Creates an similarity that corresponds to a scaling factor and a local frame of an observer standing at the point eye and looking toward target.

It maps the view direction target - eye to the positive z axis and the origin to the eye.

Arguments

eye - The observer position.
target - The target position.
up - Vertical direction. The only requirement of this parameter is to not be collinear to eye - at. Non-collinearity is not checked.

Example

let eye = Point3::new(1.0, 2.0, 3.0);
let target = Point3::new(2.0, 2.0, 3.0);
let up = Vector3::y();

// Similarity with its rotation part represented as a UnitQuaternion
let sim = Similarity3::face_towards(&eye, &target, &up, 3.0);
assert_eq!(sim * Point3::origin(), eye);
assert_relative_eq!(sim * Vector3::z(), Vector3::x() * 3.0, epsilon = 1.0e-6);

// Similarity with its rotation part represented as Rotation3 (a 3x3 rotation matrix).
let sim = SimilarityMatrix3::face_towards(&eye, &target, &up, 3.0);
assert_eq!(sim * Point3::origin(), eye);
assert_relative_eq!(sim * Vector3::z(), Vector3::x() * 3.0, epsilon = 1.0e-6);

`pub fn new_observer_frames( eye: &Point3<T>, target: &Point3<T>, up: &Vector3<T>, scaling: T ) -> Self`[src]

👎 Deprecated:

renamed to face_towards

Deprecated: Use [SimilarityMatrix3::face_towards] instead.

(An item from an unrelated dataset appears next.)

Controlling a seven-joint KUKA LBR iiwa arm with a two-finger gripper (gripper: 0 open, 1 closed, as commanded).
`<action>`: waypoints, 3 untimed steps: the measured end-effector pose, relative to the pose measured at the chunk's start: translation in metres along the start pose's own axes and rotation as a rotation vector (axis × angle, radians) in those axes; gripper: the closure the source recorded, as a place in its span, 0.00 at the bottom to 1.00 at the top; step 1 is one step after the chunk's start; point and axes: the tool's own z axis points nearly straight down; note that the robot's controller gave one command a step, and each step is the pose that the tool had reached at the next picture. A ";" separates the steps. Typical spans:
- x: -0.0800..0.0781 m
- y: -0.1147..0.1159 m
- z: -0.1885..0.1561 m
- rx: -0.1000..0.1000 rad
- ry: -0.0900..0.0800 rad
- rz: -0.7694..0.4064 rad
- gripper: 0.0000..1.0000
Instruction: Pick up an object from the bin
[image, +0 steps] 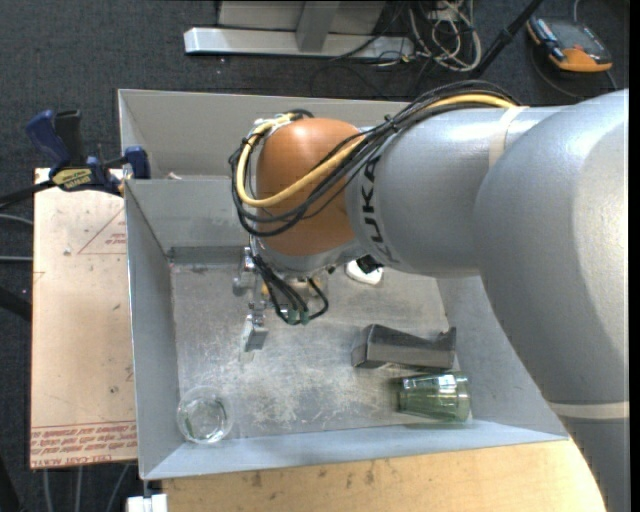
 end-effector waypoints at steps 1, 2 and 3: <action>-0.002 -0.001 -0.004 -0.001 -0.008 0.003 0.00; -0.008 0.002 0.000 -0.002 -0.012 0.002 0.00; 0.010 0.024 0.019 0.003 0.003 -0.124 0.00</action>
Offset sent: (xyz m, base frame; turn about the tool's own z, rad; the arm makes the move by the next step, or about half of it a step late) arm 0.0399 0.0285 -0.0598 -0.0048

`pub fn look_at_rh( eye: &Point3<T>, target: &Point3<T>, up: &Vector3<T>, scaling: T ) -> Self`[src]

Builds a right-handed look-at view matrix including scaling factor.

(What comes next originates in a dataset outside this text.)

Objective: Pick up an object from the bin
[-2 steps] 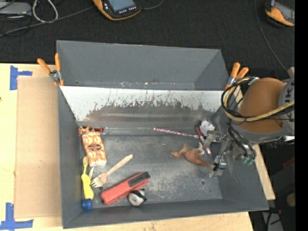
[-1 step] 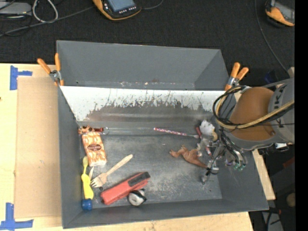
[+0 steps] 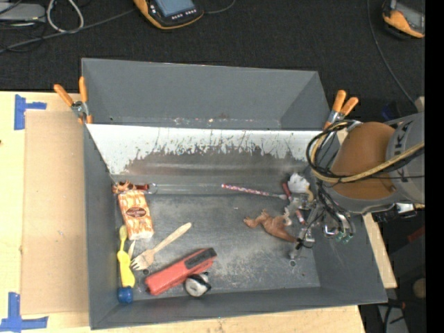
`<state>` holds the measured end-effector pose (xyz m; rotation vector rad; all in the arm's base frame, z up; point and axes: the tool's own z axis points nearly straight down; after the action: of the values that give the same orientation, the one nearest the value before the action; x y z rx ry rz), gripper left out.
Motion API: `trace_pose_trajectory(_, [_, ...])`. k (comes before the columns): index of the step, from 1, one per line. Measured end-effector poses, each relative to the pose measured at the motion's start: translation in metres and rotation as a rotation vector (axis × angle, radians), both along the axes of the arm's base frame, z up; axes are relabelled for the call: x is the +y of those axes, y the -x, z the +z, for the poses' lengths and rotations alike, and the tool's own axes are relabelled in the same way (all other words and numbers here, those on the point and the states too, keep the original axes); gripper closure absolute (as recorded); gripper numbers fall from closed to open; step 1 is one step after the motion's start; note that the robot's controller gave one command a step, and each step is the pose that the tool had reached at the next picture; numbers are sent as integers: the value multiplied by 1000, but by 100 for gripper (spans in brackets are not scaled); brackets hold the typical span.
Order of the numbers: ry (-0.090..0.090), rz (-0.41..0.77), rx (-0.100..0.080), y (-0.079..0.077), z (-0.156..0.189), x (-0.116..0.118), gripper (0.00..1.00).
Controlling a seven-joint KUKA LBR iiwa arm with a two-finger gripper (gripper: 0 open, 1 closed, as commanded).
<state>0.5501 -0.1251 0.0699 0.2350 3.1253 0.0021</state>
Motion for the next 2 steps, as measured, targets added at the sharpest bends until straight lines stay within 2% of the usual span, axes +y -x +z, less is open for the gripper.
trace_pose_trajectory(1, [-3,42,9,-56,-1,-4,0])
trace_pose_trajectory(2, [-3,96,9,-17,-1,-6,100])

This conforms to the common notion of right handed look-at matrix from the computer graphics community.

Arguments

eye - The eye position.
target - The target position.
up - A vector approximately aligned with required the vertical axis. The only requirement of this parameter is to not be collinear to target - eye.

Example

let eye = Point3::new(1.0, 2.0, 3.0);
let target = Point3::new(2.0, 2.0, 3.0);
let up = Vector3::y();

// Similarity with its rotation part represented as a UnitQuaternion
let iso = Similarity3::look_at_rh(&eye, &target, &up, 3.0);
assert_relative_eq!(iso * Vector3::x(), -Vector3::z() * 3.0, epsilon = 1.0e-6);

// Similarity with its rotation part represented as Rotation3 (a 3x3 rotation matrix).
let iso = SimilarityMatrix3::look_at_rh(&eye, &target, &up, 3.0);
assert_relative_eq!(iso * Vector3::x(), -Vector3::z() * 3.0, epsilon = 1.0e-6);

`pub fn look_at_lh( eye: &Point3<T>, target: &Point3<T>, up: &Vector3<T>, scaling: T ) -> Self`[src]

Builds a left-handed look-at view matrix including a scaling factor.

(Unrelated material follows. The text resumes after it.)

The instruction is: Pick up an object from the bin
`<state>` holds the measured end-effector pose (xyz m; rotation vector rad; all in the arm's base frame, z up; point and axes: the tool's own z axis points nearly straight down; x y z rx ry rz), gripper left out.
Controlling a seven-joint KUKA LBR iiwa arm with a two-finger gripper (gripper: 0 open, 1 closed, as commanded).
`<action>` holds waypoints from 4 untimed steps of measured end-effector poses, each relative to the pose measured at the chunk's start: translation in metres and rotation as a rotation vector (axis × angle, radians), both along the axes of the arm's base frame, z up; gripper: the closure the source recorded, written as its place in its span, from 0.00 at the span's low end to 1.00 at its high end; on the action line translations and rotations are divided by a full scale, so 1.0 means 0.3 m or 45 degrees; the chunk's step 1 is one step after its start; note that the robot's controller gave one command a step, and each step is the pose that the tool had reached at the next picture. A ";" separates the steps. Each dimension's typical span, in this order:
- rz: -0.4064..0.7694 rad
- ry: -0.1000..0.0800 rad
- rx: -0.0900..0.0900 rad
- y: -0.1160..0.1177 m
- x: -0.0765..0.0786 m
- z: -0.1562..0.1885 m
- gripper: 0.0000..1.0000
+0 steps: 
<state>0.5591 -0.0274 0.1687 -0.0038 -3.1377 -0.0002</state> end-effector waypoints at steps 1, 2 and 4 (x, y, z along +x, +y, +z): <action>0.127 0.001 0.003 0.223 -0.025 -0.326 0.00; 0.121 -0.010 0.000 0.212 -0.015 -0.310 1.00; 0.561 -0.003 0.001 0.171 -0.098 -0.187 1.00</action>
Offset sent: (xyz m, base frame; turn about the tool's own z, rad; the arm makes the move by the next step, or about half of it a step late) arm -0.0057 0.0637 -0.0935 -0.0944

This conforms to the common notion of left handed look-at matrix from the computer graphics community.

Arguments

eye - The eye position.
target - The target position.
up - A vector approximately aligned with required the vertical axis. The only requirement of this parameter is to not be collinear to target - eye.

Example

let eye = Point3::new(1.0, 2.0, 3.0);
let target = Point3::new(2.0, 2.0, 3.0);
let up = Vector3::y();

// Similarity with its rotation part represented as a UnitQuaternion
let sim = Similarity3::look_at_lh(&eye, &target, &up, 3.0);
assert_relative_eq!(sim * Vector3::x(), Vector3::z() * 3.0, epsilon = 1.0e-6);

// Similarity with its rotation part represented as Rotation3 (a 3x3 rotation matrix).
let sim = SimilarityMatrix3::look_at_lh(&eye, &target, &up, 3.0);
assert_relative_eq!(sim * Vector3::x(), Vector3::z() * 3.0, epsilon = 1.0e-6);

`impl<T: SimdRealField> Similarity<T, UnitQuaternion<T>, 3> where T::Element: SimdRealField,` [src]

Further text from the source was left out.